Saved entries
------------------------------------

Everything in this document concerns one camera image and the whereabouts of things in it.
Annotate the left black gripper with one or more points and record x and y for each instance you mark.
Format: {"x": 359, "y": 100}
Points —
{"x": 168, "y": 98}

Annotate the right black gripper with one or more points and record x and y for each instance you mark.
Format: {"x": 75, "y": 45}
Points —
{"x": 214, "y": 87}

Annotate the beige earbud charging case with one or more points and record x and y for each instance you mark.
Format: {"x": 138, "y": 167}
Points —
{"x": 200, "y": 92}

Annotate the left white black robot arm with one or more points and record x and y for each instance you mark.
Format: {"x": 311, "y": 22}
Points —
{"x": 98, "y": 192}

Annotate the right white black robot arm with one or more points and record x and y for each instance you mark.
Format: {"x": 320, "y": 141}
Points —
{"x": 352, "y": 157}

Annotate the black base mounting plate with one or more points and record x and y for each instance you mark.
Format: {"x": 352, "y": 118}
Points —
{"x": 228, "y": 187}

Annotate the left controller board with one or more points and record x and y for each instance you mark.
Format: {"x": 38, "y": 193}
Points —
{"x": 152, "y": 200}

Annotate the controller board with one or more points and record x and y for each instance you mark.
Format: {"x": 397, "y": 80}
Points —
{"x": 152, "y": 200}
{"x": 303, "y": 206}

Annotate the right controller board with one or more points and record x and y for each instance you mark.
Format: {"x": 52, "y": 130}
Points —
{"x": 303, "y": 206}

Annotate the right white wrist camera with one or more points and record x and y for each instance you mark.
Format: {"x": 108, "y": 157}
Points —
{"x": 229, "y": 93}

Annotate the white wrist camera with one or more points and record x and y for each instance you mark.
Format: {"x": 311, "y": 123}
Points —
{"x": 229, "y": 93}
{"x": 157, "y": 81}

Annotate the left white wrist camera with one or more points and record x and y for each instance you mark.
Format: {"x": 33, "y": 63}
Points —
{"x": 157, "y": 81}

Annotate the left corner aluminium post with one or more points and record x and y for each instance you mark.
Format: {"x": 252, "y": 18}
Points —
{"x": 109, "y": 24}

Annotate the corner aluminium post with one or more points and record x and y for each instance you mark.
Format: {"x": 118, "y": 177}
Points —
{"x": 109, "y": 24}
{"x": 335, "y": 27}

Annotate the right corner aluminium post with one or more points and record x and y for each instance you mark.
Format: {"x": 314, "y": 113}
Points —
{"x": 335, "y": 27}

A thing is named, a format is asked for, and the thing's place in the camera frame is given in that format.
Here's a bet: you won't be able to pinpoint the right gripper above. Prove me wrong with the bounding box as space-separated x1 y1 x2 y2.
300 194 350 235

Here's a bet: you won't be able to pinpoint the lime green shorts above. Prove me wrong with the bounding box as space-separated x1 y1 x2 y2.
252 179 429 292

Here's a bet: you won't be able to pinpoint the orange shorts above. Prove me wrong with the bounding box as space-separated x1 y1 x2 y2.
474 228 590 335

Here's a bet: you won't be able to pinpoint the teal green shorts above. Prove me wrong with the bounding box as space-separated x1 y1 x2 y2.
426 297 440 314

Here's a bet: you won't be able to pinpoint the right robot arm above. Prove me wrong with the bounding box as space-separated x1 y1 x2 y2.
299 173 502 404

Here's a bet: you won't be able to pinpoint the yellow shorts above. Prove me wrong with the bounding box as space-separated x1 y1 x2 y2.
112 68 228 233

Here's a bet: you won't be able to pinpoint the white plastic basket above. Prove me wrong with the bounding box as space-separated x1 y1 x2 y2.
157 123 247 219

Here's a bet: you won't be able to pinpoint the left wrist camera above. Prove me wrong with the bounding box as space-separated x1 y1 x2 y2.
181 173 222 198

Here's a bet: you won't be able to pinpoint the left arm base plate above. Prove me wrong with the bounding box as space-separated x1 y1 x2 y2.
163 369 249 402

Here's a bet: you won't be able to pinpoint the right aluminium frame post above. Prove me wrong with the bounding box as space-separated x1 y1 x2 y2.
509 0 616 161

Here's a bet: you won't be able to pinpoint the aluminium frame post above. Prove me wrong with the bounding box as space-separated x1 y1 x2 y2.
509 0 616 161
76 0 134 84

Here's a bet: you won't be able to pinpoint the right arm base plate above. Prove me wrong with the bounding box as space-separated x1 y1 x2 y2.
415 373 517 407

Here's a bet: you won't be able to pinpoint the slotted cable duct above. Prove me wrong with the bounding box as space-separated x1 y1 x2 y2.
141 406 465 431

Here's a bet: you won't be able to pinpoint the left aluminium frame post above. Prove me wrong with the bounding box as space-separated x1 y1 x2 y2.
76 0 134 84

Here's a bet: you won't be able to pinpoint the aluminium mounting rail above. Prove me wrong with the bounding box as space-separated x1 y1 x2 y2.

------------------------------------

* _Aim of the task_:
Copy all lines above containing the string "corner".

* _Exercise result_:
Annotate the left corner aluminium post with one or more points and record x and y for each instance you mark.
Annotate the corner aluminium post with one or more points and record x and y for each instance you mark.
Annotate the right corner aluminium post with one or more points and record x and y for each instance you mark.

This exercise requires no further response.